GST (Goods and Services Tax) on international transactions in India is determined by the nature of the transaction:-
- Export of Goods and Services: GST is not levied on the export of goods or services from India. Exports are treated as ‘zero-rated supplies’ under GST. This means exporters can claim a refund for the input tax credit on goods or services exported.
- Import of Goods: GST is applicable on goods imported into India. The importer is required to pay Integrated Goods and Services Tax (IGST) on the value of the imported goods. IGST is roughly equal to the sum of the Central GST (CGST) and State GST (SGST) or Union Territory GST (UTGST) that would have been charged on a domestic product.

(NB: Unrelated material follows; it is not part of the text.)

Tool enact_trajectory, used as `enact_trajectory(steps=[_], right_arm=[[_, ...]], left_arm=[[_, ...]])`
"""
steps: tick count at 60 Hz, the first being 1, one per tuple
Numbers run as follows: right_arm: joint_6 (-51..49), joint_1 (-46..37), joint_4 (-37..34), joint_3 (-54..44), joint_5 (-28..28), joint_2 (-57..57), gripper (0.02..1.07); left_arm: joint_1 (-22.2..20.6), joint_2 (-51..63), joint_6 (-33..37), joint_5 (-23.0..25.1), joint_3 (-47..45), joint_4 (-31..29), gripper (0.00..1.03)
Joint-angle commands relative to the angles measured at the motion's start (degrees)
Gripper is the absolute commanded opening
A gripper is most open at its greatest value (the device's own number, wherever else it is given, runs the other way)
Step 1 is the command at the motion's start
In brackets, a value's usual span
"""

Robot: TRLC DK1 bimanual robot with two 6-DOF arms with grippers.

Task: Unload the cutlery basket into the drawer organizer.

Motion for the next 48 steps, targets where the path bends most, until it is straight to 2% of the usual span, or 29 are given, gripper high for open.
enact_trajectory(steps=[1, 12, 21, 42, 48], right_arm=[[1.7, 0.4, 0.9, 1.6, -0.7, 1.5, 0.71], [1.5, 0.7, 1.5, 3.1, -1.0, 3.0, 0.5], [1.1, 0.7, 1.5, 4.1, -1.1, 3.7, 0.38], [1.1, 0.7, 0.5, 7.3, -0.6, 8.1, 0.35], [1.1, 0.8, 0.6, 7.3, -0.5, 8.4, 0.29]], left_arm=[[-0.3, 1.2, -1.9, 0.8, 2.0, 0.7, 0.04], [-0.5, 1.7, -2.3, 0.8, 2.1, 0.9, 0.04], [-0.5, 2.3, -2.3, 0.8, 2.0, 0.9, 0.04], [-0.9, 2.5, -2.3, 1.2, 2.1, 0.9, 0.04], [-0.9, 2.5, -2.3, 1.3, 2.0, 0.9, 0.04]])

- Import of Services: GST is also levied on the import of services into India. The recipient of the services in India is required to pay GST under the Reverse Charge Mechanism (RCM), where the recipient is liable to pay GST instead of the foreign supplier.
- Cross Border Supply of Online Information and Database Access or Retrieval Services (OIDAR): GST is applicable on OIDAR services provided by foreign service providers to non-taxable online recipients (consumers) in India. The foreign service providers are required to register and pay GST in India for these services.
- Special Economic Zones (SEZ): Supply of goods or services to SEZ units or SEZ developers are treated as zero-rated supplies, similar to exports.
In summary, international transactions involving goods and services are subject to specific GST regulations in India, with exports generally being zero-rated and imports attracting IGST. For certain services, especially digital ones provided by foreign entities to Indian consumers, GST is applicable and must be complied with.